Ona sarılmayı o kadar özlemiştim ki, hiç geri çekilesim yoktu.. Saçlarıma kondurduğu öpücükler ruhumu okşarken tek hamlede beni kucağına alınca başımı göğsüne yaslayıp ona sıkıca tutundum. Odasına çıktığımızda beni yatağa bırakacağında itiraz ettim.Elbisemin uçları o kadar kirliydi ki her yerde süründüğü için.
''Üstüm çok kirli, böyle yatmayayım'' dediğimde peki der gibi beni koltuğa bırakıp önümde diz çöktü.
''Duş almak ister misin?'' dediğinde başımı olumlu anlamda salladım.
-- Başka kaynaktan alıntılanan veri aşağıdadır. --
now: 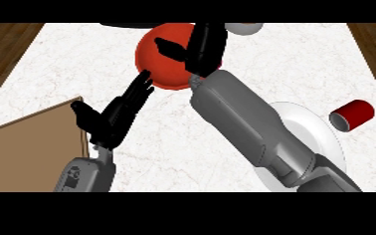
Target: Pick the cupcake from the plate and place it in the bowl
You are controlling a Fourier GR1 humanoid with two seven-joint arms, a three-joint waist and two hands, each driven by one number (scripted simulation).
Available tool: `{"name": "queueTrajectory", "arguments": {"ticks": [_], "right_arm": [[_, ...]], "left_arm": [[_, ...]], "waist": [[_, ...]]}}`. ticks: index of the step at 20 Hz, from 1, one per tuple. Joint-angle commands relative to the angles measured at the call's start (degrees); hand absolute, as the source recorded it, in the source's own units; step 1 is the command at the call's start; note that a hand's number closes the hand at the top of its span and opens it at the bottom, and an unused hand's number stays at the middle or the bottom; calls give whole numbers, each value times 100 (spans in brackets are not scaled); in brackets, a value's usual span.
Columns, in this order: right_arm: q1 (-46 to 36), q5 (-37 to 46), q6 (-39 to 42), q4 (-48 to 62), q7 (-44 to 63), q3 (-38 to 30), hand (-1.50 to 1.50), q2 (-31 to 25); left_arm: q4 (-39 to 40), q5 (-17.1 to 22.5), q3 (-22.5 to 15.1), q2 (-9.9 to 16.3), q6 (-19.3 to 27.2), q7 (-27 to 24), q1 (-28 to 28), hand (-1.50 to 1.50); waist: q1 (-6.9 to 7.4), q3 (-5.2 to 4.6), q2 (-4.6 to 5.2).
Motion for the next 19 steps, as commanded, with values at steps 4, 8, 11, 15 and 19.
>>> {"name": "queueTrajectory", "arguments": {"ticks": [4,8,11,15,19], "right_arm": [[1037,538,-1376,-1438,680,1619,-150,40],[1741,1071,-1382,-1963,830,2244,150,40],[2405,1386,-1447,-2312,830,2708,150,40],[3568,1712,-1628,-2722,759,3306,150,41],[4601,1889,-1632,-2958,775,4063,150,41]], "left_arm": [[-42,-43,144,107,95,-44,255,0],[-122,-113,50,82,90,-153,439,0],[-38,28,135,65,47,-64,331,0],[-37,-42,127,27,160,-102,524,0],[-162,-24,175,177,55,-76,449,0]], "waist": [[-247,-13,-155],[-357,-17,-222],[-448,-18,-229],[-542,-10,-247],[-444,-6,-200]]}}
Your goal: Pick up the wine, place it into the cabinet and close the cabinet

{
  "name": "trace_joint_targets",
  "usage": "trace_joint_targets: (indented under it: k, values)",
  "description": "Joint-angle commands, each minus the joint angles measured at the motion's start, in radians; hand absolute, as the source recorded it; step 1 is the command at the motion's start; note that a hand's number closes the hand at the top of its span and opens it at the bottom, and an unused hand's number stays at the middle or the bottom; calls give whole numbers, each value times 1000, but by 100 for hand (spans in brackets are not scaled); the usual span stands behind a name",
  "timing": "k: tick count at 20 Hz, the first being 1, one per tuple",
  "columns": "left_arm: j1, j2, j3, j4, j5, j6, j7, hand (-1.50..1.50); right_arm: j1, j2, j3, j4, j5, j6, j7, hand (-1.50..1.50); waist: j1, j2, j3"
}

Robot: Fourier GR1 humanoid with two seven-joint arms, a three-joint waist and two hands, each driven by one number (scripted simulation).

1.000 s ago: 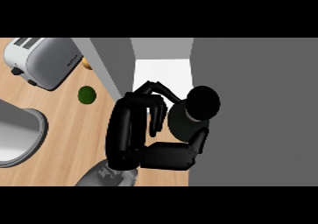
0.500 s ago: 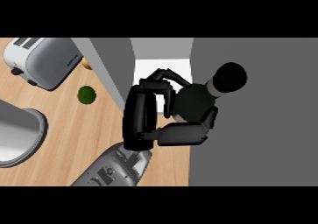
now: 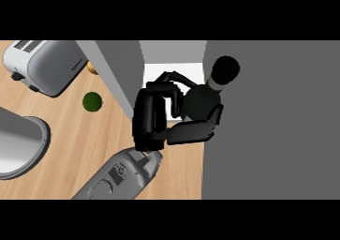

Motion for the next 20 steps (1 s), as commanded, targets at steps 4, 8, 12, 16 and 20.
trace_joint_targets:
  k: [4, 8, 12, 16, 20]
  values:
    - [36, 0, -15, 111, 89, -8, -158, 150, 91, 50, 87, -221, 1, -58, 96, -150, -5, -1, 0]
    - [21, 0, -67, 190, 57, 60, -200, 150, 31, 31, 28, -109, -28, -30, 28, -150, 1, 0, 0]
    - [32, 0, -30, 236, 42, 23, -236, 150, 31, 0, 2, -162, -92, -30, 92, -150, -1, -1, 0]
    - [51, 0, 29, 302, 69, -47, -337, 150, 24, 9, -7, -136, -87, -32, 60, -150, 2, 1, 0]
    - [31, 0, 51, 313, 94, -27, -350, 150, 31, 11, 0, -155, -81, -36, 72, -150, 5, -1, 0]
Saçlarım sigara kokuyordu, alkolün etkisi ile midem de bulanıyordu.. Hiç iyi değildim.
Onur elimi tutup parmaklarıma öpücük koyunca gülümsedim.
''Onur.. Benim midem de bulanıyor..'' dediğimde başını salladı.
''O kadar içersen bulanır tabi..Sen duşa sokalım ben sana tost yapayım onu ye sonra da bir ilaç vereyim onu iç iyi gelir'' dediğinde başımı olumlu anlamda salladım.
''Domatesli yapar mısın?'' dedim gülümserken. Güldü.
''Tabi ki'' deyip benim dolabıma doğru ilerleyip saten uzun kollu mavi bir gecelik takımı ile birlikte beyaz iç çamaşır takımı çıkarıp yatağın üzerine koymuştu.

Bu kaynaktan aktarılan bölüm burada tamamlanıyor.